We’d been told that this oil company had accommodation where we could pay for a room and stay. We got a ride to the office place and went to the hotel. But, allow me to set the scene a little bit. This area is remote. There is one paved road, and that’s only from the airport to the oil company’s buildings. You walk out the gates and there are villages with tukuls, women pumping water from a borehole, donkeys. You can’t get bottled water from any of the corner shops and you don’t want to drink the local stuff because it comes out brown and, supposedly, carries typhoid. The set-up feels kind of bizarre and surreal.
So we walk in and there is no one at the front desk. We sat there for awhile waiting for someone official looking to come in or walk by. Eventually someone did. After some chatting and things we weren’t given any certain indication that we would be able to stay, but things were looking positive. A little while later we were given plastic VIP badges and told to go to the cafeteria for lunch. We walked in to a rather large cafeteria full of Sudanese men staaaaring at us. Especially the other lady and I. Of the many, many workers we saw there were absolutely no women. Awkward.
We get ushered into a room at the back separated by a curtain. In there we see two 20-something white guys.

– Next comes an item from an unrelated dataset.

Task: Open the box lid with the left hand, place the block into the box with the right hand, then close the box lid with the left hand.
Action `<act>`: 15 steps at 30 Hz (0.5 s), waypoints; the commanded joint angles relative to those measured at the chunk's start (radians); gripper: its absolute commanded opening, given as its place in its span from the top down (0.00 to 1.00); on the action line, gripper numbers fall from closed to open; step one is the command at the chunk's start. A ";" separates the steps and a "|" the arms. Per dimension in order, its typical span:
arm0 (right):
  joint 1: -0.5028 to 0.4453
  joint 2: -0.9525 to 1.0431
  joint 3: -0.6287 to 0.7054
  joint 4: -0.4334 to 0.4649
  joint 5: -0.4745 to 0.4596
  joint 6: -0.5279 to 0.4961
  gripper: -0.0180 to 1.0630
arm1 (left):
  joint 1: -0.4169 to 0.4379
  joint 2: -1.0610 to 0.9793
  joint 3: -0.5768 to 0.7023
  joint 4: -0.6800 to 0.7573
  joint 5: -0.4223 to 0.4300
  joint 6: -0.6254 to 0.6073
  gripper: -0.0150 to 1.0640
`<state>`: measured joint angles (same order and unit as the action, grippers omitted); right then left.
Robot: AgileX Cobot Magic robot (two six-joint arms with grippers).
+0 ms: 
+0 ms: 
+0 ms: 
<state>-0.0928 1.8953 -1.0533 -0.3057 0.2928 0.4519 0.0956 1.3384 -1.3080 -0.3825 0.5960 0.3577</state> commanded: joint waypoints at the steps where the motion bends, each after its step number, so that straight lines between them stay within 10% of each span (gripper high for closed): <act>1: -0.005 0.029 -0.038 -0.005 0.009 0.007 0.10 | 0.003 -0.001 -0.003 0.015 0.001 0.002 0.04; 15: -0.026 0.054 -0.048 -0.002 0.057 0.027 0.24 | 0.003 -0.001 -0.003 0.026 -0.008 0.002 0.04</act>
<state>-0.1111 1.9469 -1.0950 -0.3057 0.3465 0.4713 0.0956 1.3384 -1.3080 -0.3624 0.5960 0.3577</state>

The first thing I hear them say are “You’re the first white people we’ve seen in three weeks!” So we enjoy a nice lunch chatting with them. I think they were just happy to have different company. We share our situation and predicament and offer to help if they can. Nice fellows. After our lunch we sat and chatted a few more minutes after everyone else had left. So we were able to watch at least three rats run over the counters, onto tables, and eat the bread and other stuff that had been left on the tables. In broad daylight! I’ve seen rats before, but never that bold! Yikes.
We go back to the hotel and the other lady and I ask if there is a bathroom we can use. The man opens one of the rooms and while we were using the facilities they say that this is the room we’ll be staying in. They bring in another bed and we get our stuff from the lobby. But as soon as we put our stuff down we look around and are like “Um…I think this is someone’s room…” The TV was on, there were clothes in the dresser, a towel hanging in the bathroom, toiletries in the cupboard, at least seven cans of air freshener, slippers under the bed. Yeah…definitely lived in.
So we ask the man who told us it was our room and he said that it was fine, this guy was in Juba and we could use his room. We were happy to have anywhere to stay but it was odd and slightly unsettling to be staying in someone else’s space that didn’t know that you were there. And when I tried to access the wireless I asked the guy at the front desk for the password and he said “No password.” I implied that I thought there was one and he said, “No. You try again.” I asked another guy for the code and he gave me an Ethernet cord. We found out several hours later that there actually was a spot to plug in the cord.
We enjoyed another buffet style dinner with our new friends and made it through the night on the sheets that we were pretty sure were not clean. As we showered we were careful not to disturb his towels that were up drying. Such an odd experience. We were able to bum a ride to the airport really early and made it on the flight! Success! My Juba adventures now commence!